The general A-Shell scheme for handling events relies on a single exitcode for each event. Usually this is sufficient, but with XTREE, a single click might logically be associated with more than one exitcode. (This complication is somewhat independent of the multi-tree scenario, but it is particularly acute here.) For example, consider a dialog with two XTREEs. The first tree has the focus, and the user is editing (changing) a cell (which is coded for validation). Then the user clicks on an item in the second tree. What is the appropriate exitcode? The one indicating the click on the inactive tree, or the one indicating validation required (-48) for the cell just exited? If the former, how does the app know to validate the edited cell? And if the latter, how does it know to activate the clicked-on tree?

To help simplify these kinds of issues, XTREE uses a few simple rules for determining which exitcode to return. First, whenever an XTREE session is terminated by a click on some other control (whether another XTREE or something else), the other control's click exitcode will take precedence.
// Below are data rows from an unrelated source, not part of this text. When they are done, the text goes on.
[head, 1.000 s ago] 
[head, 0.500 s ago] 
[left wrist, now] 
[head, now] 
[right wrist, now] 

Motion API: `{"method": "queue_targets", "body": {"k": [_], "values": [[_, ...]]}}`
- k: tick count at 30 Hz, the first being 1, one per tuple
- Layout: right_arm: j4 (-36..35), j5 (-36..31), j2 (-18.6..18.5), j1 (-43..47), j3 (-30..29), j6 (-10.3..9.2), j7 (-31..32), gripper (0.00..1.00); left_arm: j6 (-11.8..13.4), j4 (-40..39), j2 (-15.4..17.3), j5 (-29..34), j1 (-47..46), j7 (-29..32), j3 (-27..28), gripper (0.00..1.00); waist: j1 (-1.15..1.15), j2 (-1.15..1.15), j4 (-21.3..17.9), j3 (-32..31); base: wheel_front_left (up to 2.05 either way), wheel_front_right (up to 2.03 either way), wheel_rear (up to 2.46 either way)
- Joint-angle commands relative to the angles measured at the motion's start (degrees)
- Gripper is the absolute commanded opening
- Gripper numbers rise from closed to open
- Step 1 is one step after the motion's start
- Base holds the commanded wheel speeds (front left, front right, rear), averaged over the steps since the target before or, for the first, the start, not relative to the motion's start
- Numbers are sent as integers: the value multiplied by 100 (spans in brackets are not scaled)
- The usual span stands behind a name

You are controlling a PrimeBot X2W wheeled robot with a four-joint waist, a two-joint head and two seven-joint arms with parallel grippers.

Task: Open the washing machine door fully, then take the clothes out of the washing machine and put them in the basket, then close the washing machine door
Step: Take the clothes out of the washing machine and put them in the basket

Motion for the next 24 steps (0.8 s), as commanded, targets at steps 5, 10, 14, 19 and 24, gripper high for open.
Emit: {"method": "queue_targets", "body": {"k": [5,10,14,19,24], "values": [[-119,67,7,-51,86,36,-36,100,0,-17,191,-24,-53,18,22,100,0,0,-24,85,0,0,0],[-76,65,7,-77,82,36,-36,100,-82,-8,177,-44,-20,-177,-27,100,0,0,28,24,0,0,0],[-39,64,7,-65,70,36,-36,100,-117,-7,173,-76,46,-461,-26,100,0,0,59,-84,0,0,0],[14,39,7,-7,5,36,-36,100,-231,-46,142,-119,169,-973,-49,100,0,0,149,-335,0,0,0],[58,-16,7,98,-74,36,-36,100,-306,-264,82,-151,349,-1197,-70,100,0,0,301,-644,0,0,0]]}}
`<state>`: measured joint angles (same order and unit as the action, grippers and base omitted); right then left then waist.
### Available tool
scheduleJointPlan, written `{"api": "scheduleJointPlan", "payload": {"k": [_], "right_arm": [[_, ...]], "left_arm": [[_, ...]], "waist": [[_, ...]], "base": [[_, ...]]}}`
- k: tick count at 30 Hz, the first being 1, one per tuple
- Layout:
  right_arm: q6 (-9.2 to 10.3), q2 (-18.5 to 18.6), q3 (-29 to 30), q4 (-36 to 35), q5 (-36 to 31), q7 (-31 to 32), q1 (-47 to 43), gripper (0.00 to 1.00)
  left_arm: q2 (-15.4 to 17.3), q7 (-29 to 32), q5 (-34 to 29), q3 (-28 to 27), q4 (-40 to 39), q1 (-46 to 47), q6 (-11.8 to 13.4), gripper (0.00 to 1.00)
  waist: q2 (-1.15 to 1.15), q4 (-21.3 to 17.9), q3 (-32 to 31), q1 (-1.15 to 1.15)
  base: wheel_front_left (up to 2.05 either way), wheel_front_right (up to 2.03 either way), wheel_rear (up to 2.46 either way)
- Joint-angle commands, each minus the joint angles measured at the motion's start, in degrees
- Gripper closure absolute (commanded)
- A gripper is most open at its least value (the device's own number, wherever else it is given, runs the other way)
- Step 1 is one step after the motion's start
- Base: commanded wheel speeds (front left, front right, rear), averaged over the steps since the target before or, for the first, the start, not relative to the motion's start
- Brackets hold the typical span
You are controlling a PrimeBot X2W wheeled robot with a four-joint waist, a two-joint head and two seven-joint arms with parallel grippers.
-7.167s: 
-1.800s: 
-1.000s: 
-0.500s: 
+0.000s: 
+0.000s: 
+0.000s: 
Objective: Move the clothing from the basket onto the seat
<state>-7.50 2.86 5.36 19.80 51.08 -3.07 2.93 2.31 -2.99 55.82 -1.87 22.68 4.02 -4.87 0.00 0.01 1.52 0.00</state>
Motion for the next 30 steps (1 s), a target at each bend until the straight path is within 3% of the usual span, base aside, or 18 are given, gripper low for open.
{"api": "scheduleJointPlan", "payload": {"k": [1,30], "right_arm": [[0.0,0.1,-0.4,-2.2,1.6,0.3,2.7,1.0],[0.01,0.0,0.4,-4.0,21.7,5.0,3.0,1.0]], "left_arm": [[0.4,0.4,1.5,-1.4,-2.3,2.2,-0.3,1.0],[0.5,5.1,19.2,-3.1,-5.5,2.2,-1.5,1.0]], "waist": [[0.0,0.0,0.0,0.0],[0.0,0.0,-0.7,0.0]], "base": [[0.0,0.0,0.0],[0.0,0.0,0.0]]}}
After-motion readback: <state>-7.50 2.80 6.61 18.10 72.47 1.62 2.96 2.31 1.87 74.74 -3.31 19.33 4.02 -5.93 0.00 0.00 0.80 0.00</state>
For example, if you click on a button or another XTREE whose click string is "VK_xF101", XTREE will exit with exitcode -101. In any other case, if multiple exitcodes are applicable (for example, cell validation and a custom exitcode from a PopupMenu), the cell validation exitcode (-48), if applicable, will take precedence. Finally, to receive information about multiple exitcodes, you may specify the xinfo parameter, which will be returned with a list of exitcodes. For example, in the case of a PopupMenu exitcode that interrupts a cell editing operation, the main exitcode parameter will contain -48, but xinfo may contain 0,-48,-200. The leading "0," indicates the nature of the information in the xinfo string, in this case, a list of exitcodes. And the -48,-200 indicates that both -48 (cell validation) and -200 (from the hypothetical PopupMenu choice) are applicable. (The first exitcode in the list may duplicate the value in the main exitcode parameter.)

A sophisticated application could then respond to both, i.e. validating the cell editing operation, and responding to the menu event associated with -200.